|Photo credit: wck on Flickr|
After reading three e-books in a little over the course of a week, it occurred to me that as of late, I’ve developed a tendency of reading more quickly when I use my e-reader.
To confirm my suspicions, I did some quick math (or rather, had Excel do some quick math) and measured how many days on average it took me to complete an e-book and a print book, using the data Goodreads had from books I’ve read thus far this year.
I wasn’t surprised to find a big difference between the two.
On average, it took me 15 days to finish reading a print book. With e-books, however, my average was five days.
I knew, however, that e-books were sometimes shorter than their print counterparts, so I broke it down further to determine how many pages a day I read on average with each. Again, the difference was undeniable: 46 pages a day with print books, and 79 with e-books.
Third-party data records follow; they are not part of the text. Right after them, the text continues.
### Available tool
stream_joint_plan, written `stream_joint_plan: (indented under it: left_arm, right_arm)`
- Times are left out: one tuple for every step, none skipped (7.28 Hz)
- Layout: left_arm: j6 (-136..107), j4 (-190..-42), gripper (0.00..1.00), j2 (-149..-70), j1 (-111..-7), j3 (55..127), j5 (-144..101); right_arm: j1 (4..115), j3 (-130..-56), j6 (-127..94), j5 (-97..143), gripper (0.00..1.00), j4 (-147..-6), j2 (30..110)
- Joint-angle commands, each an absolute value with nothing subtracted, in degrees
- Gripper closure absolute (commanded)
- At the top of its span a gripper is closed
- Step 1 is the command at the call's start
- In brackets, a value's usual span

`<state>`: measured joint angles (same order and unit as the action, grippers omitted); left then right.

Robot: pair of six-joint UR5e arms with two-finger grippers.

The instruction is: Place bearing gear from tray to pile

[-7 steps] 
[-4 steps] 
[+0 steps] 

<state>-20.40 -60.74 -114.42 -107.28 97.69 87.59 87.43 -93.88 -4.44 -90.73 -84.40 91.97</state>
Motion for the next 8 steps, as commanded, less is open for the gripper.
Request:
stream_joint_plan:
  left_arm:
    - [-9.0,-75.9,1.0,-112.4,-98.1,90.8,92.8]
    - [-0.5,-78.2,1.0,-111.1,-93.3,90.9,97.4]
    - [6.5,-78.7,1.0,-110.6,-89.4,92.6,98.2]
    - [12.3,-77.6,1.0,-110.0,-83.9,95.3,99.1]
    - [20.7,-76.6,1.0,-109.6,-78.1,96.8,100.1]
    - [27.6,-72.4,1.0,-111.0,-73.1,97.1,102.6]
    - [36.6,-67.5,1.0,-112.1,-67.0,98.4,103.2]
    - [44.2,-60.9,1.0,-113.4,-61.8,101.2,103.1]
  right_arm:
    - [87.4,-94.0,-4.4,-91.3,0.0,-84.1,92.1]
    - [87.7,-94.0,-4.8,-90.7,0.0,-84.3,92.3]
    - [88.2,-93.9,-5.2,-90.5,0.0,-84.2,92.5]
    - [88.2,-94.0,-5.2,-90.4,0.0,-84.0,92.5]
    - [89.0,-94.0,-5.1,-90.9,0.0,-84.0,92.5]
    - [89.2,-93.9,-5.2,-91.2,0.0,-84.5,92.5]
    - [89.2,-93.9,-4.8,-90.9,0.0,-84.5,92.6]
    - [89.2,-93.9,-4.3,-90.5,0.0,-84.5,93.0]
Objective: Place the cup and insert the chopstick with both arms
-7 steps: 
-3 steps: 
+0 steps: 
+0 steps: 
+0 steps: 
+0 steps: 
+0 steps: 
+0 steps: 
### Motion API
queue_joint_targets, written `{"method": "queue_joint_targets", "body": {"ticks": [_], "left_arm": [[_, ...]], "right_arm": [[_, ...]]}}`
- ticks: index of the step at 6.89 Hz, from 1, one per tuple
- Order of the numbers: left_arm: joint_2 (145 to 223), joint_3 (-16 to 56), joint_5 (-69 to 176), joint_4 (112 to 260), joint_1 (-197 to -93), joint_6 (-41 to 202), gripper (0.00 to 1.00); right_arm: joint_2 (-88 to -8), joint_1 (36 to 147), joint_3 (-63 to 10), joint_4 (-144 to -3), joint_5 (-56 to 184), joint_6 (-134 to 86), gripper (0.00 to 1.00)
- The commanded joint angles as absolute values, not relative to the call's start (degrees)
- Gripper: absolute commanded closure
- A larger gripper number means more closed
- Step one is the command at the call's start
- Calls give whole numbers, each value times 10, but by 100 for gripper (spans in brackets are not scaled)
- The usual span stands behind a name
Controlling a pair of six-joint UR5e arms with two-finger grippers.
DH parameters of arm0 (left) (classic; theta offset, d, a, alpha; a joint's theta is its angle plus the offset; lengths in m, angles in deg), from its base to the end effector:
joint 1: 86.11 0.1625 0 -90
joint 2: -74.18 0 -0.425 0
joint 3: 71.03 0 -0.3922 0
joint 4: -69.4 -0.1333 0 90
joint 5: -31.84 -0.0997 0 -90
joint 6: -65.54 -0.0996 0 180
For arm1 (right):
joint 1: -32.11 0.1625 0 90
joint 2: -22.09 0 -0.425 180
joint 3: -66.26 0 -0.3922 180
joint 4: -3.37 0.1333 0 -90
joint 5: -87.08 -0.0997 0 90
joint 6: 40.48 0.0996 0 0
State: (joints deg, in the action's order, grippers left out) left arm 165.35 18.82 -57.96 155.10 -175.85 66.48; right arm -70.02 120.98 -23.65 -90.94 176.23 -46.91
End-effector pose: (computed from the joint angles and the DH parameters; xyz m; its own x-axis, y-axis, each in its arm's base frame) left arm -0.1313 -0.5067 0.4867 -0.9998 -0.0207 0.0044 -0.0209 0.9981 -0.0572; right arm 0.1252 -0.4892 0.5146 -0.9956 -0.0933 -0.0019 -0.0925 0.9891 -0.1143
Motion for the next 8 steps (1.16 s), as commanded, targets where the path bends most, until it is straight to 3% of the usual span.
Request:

What I really found interesting, however, was that if I averaged these statistics with my reading average over the course of a year and a half (ergo, my reading stats from 2012 and this year so far), my averages were much more comparable: it took me an average of 12 days to finish a print book and nine days to complete an e-book. The difference was still there, until I factored in the pages; 59 print pages per day versus 58 pages per day with e-books.
So what happened between last year and this year?
For the longest time, I treated my e-reader with as much care as I did my print books. You see, I’m a little OCD when it comes to my beautiful books, and I’ve always been very careful to keep them clean and undamaged. I treated my e-reader much the same, until I started to realize more recently that my little e-reader is sturdier than I gave it credit for.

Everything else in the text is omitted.